Ha insegnato pianoforte in varie realtà vicentine, tra cui il progetto “Sarabanda” presso le scuole Dame Inglesi. Ha inoltre insegnato educazione musicale nella scuola secondaria di primo grado presso l’Istituto Dorotea di Thiene e l’Istituto Comprensivo “Roncalli” di Dueville. Nel 2022 è stato docente di sostegno nel comprensivo di Costabissara presso la scuola “A. Cibele” di Monteviale.

In ambito teatrale ha fatto parte della compagnia Kitchen Project di Vicenza e collabora con la compagnia di improvvisazione “Caminantes” di Vicenza.

Da ottobre 2020 ha aperto lo studio CAP (Centro Artistico dell’Apprendimento) a Costabissara (in provincia di Vicenza) dove porta avanti l’attività di insegnamento della musica e di tutor dell’apprendimento per aiuto compiti, metodo di studio e percorsi di potenziamento per BES e DSA.

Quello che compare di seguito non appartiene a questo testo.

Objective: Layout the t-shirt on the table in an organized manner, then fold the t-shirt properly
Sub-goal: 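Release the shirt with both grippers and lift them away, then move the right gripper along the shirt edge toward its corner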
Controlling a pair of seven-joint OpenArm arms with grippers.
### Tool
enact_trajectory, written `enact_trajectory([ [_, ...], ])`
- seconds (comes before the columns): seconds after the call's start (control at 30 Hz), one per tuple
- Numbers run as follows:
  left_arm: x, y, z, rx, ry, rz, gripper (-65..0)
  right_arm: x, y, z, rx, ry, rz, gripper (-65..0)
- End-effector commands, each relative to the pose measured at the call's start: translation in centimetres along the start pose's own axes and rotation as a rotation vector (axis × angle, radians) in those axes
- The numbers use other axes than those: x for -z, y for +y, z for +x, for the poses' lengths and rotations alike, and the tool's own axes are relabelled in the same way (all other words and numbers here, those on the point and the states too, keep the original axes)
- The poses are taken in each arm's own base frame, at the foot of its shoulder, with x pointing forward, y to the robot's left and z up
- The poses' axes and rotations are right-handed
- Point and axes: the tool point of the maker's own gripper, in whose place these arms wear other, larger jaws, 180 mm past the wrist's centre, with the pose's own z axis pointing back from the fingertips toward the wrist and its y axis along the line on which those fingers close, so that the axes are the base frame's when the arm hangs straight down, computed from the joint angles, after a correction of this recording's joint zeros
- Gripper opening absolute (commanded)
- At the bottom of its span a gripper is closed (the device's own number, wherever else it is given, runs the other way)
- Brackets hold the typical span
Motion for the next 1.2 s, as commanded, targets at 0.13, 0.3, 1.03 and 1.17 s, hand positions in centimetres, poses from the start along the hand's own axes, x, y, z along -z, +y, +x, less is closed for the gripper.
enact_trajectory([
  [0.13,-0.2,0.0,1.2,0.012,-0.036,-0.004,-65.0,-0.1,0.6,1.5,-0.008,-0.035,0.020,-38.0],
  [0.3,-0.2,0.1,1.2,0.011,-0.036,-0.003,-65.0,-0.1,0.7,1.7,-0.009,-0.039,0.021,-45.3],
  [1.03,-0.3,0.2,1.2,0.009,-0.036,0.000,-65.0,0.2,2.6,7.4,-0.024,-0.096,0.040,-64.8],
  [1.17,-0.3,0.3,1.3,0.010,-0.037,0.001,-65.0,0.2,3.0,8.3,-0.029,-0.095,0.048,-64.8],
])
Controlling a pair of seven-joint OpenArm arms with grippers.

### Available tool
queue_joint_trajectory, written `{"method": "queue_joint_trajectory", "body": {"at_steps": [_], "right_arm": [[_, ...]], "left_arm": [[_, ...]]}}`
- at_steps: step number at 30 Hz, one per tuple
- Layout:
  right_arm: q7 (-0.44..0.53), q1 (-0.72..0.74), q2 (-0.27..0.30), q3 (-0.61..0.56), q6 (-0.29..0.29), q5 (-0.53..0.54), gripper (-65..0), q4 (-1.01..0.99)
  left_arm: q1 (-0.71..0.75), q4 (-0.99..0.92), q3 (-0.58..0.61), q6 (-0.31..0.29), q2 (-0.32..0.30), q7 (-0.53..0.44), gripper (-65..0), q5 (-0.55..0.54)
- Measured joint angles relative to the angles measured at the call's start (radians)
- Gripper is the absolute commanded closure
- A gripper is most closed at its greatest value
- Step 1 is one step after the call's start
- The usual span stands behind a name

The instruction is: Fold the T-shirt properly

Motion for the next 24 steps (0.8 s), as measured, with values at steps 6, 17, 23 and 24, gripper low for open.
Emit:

Ha suonato come tastierista con il gruppo metal Joyless Jokers pubblicando un EP omonimo e un disco dal titolo “Taste of Victory”. Nel 2010 la band, durante la manifestazione Ferrock Festival, ha aperto il concerto agli Extrema.

Nel 2016 insieme con Federico Saggin e Marco Sinico crea il trio strumentale JASIFE pubblicando prima un EP e poi un disco dal titolo “Roots”. La band nel 2018, durante il Ferrock a Vicenza, ha aperto il concerto ai One Dimensional Man.

Ad aprile 2022 ha pubblicato un disco al pianoforte solista con brani originali dal titolo ““Deep Inside the Music” (in italiano “Nel profondo della Musica”). A giugno e luglio 2022 a Vicenza ha suonato al Riviera Folk Festival in apertura della band “Diplomatico e il Collettivo Ninco Nanco” e si è esibito al Lumen Festival in provincia di Vicenza.